Mas o irmão não foi o único apoio que Filomena teve. “Quando voltei para casa a tive a oportunidade voltar para ASCHA, eu já fazia parte do grupo alvo desde que eu perdi meu pai”, explica.

Filomena conta ainda que sua historia já era conhecida na Horizonte azul por isso decidiu buscar apoio. “Uma das coisas que me salvou além do meu irmão foi ter conhecido ASCHA. ASCHA me integrou na escola, me formou. Hoje sou mentora do Muva, um projecto que recruta jovens com ensino médio para apoiar professores nas turmas numerosas. Hoje ajudo raparigas que estão em situação igual a minha, mostro a elas que o futuro é promissor. Partilho minha história e as oriento nas suas escolhas,”, conta.

“Graças à Ascha eu me sinto uma heroína. Já posso fazer minhas escolhas e segura delas. Tenho uma vida normal e um salário. Eu me sinto capacitada e faço escolhas conscientes”, acrescenta.

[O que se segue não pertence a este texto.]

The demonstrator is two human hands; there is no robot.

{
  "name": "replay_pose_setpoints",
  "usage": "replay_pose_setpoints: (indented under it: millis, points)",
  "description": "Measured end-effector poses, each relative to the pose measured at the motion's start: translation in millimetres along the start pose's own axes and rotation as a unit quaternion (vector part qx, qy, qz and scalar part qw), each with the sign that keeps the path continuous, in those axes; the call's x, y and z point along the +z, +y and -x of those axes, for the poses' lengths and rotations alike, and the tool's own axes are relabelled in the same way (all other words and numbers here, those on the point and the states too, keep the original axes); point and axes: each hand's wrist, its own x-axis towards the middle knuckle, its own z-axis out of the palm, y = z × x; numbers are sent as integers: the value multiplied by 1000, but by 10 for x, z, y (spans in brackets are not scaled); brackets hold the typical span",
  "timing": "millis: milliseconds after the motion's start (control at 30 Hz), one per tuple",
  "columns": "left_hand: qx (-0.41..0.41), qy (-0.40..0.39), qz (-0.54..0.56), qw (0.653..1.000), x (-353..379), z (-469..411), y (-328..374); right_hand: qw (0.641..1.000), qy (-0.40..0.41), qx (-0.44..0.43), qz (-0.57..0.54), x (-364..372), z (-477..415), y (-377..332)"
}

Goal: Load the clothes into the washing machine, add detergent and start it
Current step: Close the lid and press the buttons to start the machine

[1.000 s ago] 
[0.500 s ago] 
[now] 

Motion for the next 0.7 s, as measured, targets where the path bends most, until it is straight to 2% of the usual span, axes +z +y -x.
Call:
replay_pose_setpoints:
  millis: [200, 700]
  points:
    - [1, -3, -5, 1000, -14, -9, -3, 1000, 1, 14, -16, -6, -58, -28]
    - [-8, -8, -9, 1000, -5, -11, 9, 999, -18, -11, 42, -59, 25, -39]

Dalila Macuácua é directora executiva da ASCHA e conta que a Filomena é um exemplo de uma rapariga que deu a volta por cima. “A Filomena passou por vários níveis de violência, ela tinha tudo para dar errado, mas sua força e a ajuda que seu irmão deu fizeram dela a grande mulher que temos hoje. Ela é uma activista social. Graças a ela muitas raparigas decidiram voltar para escola”, conta. “Para mim ela é uma guerreira. Teve uma infância controversa, mas se superou, é um exemplo de resistência”, acrescenta.